Идеология идеологией, а опыт опытом вот мое «мотто»; критицизм грань между ними; опыт незакрепим в догму; он выражаем в текучей символизации умело поставленных намеков; идеология временная гипотеза: надстройка над бытием опыта; а учение о приемах надстраивания и приемах символизировать критический гнозис символизма как теории.

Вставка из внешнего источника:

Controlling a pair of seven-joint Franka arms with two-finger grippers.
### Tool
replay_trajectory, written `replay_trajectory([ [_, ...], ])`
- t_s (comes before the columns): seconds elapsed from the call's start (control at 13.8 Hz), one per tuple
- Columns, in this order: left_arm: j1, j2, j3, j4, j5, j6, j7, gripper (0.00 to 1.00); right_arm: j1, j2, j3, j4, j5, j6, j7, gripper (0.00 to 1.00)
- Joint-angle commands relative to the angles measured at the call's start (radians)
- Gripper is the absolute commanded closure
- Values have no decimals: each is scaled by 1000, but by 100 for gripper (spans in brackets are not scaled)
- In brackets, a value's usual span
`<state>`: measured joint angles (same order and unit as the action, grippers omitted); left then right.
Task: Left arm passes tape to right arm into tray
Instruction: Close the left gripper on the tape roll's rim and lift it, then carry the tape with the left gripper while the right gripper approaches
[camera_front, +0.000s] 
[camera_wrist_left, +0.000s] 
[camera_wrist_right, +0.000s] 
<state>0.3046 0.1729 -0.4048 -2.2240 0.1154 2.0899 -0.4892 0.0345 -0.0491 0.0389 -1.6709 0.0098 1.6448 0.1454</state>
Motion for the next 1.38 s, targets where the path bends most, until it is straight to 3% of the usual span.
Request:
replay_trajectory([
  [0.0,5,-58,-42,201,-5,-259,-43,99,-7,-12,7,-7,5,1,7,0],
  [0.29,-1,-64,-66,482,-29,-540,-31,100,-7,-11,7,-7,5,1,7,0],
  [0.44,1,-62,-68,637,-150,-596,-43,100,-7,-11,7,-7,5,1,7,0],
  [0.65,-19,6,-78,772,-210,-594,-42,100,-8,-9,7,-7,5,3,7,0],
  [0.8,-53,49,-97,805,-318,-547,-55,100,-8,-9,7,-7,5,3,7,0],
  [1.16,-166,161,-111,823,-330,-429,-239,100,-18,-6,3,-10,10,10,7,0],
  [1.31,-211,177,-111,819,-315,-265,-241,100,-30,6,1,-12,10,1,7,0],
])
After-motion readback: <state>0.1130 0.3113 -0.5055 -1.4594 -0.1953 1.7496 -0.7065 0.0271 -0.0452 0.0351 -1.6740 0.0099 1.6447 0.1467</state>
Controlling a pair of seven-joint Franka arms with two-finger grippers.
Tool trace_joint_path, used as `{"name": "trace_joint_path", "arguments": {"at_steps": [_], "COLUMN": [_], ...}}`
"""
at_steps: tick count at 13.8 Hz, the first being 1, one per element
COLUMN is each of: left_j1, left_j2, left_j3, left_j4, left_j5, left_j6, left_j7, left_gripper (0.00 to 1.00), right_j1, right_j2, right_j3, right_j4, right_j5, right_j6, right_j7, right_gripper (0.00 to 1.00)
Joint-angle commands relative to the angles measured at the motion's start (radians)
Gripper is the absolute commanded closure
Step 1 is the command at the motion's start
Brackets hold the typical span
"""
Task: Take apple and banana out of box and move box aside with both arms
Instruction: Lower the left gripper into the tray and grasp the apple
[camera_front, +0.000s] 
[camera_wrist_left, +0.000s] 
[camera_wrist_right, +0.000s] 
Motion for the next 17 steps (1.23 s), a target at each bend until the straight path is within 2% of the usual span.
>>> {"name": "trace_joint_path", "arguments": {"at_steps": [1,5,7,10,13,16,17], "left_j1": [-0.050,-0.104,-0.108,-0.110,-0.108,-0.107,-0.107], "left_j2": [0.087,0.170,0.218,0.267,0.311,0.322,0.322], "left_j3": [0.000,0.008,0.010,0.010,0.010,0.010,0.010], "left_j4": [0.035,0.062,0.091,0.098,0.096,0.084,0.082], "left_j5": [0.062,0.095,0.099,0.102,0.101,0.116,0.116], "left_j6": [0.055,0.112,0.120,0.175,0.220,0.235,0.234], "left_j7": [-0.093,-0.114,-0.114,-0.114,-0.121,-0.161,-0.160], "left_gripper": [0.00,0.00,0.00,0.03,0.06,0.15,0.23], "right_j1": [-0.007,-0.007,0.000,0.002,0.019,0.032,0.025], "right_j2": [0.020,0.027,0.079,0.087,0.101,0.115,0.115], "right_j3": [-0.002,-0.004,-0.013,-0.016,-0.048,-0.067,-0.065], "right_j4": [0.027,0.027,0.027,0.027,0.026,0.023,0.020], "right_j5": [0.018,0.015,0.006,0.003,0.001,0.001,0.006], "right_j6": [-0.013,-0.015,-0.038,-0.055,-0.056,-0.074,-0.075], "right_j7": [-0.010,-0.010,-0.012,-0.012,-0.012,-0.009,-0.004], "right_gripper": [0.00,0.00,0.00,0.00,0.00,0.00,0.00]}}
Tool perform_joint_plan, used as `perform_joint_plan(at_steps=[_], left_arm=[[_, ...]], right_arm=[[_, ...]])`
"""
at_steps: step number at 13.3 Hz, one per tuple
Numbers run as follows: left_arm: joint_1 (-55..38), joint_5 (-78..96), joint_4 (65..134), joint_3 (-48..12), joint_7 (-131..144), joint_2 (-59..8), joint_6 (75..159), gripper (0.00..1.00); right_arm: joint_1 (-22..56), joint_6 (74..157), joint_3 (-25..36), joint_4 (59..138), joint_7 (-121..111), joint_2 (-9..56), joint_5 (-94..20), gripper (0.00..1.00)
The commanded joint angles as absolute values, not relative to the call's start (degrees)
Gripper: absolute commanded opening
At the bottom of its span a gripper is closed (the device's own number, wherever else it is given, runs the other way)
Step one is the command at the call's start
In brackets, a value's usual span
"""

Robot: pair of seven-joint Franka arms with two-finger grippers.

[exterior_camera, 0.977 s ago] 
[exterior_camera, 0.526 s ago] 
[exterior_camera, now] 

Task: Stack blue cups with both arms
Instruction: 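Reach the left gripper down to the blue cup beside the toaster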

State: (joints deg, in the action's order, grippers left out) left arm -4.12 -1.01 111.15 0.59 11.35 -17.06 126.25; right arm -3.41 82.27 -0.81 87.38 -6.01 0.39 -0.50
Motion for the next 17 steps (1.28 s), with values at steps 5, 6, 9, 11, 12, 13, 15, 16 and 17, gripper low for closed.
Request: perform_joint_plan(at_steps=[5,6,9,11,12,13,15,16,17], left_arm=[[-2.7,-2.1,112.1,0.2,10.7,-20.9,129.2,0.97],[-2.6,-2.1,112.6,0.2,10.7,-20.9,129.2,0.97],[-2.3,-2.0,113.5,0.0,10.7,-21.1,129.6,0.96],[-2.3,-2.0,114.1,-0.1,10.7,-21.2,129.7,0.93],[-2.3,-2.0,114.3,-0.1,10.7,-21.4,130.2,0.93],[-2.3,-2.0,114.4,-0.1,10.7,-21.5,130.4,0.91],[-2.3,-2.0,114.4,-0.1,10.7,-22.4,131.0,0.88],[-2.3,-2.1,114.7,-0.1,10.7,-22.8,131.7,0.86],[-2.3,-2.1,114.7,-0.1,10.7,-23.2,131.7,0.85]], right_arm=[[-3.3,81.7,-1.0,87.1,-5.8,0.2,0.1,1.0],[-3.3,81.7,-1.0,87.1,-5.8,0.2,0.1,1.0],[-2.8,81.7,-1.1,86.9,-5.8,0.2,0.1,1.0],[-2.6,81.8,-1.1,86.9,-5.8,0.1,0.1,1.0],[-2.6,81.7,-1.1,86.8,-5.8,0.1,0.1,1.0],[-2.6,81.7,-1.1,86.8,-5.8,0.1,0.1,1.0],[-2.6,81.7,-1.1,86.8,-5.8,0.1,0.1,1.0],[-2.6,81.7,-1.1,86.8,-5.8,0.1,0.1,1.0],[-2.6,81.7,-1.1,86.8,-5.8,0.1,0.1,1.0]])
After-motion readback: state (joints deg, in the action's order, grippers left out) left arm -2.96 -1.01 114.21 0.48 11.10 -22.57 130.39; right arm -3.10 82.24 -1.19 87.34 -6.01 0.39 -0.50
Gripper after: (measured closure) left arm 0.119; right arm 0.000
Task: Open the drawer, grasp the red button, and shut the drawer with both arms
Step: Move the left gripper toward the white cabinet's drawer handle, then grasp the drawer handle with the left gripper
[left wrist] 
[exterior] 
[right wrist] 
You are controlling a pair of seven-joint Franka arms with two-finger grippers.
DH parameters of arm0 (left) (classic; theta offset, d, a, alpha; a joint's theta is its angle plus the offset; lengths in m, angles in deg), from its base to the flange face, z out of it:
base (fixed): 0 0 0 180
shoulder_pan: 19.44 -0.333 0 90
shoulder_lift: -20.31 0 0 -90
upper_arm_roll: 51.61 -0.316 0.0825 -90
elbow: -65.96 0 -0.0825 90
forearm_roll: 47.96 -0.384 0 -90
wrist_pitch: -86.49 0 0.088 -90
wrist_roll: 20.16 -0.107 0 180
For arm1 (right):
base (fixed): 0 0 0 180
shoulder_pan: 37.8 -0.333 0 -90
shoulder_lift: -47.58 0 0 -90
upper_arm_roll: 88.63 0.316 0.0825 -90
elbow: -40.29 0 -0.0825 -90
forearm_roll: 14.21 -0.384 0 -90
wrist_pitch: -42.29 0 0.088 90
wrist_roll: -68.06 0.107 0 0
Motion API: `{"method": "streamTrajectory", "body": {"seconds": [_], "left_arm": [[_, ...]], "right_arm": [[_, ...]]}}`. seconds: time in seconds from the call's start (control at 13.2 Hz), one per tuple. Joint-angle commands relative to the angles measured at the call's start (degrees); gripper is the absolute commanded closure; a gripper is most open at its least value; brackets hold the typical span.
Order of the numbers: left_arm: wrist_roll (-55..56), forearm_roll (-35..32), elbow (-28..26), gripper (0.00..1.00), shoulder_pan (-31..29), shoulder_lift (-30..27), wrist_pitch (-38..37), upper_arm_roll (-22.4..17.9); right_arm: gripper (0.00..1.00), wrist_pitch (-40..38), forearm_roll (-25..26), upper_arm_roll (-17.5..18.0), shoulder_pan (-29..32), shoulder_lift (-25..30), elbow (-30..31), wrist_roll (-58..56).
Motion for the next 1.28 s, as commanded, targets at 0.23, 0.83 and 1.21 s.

Так намечаются для меня три сферы символизма: сфера Символа, символизма как теории и символизации как приема. Сфера Символа подоплека самой эсотерики символизма: учения о центре соединения всех соединений; и этот центр для меня Христос; эсотерика символизма в раскрытии по-новому Христа и Софии в человеке (вот о чем мимика моих «Симфоний»); сфера теории сфера конкретного мировоззрения, овладевшего принципом построения смысловых эмблем познания и знаний; сфера символизации сфера овладения стилями творчеств в искусстве; в подчинении этой сферы символизма и в подчинении символизма самой сфере Символа изживался во мне принцип тройственности, лежащий в основе пути символизма.
Этот ритм тройственности мне слышим в эпоху написания «Симфоний» (в 1901 году); но никто не понимает меня хотя бы в совмещении нот величайшего оптимизма («много радостей осталось для людей») с острой сатиричностью против прямолобого перения в «мистику» и в «секту». Через год, когда вышла «Симфония», даже приемлющие ее художественно не видят меня; Рачинский и Эллис восхищаются «Симфонией»; Рачинский тем, что она якобы говорит «да» традиции; Эллис тем, что «Симфония» написана вдребезги разбитой душой; оба не видят проблемы критицизма, зигзага и поворотного угла, переносящего «чаяния» в иную сферу; я же в предисловии подчеркиваю три смысла «Симфонии». Идейно-символический ее лозунг: близится «новое»; сатирический лозунг: «не лупите к новой культуре по прямому проводу догматов и мистики: расшибете лбы»; реалистический лозунг: материал для «Симфонии» имеется; это быт ощущений нового слоя людей; этот быт отрицался; его не видели; я же имел глаза и зарисовывал факты: повальная мода на религиозно-философские вопросы началась только через 3-4 года по написании «Симфонии»; я видел эту «моду» уже в 1900 1901 годах.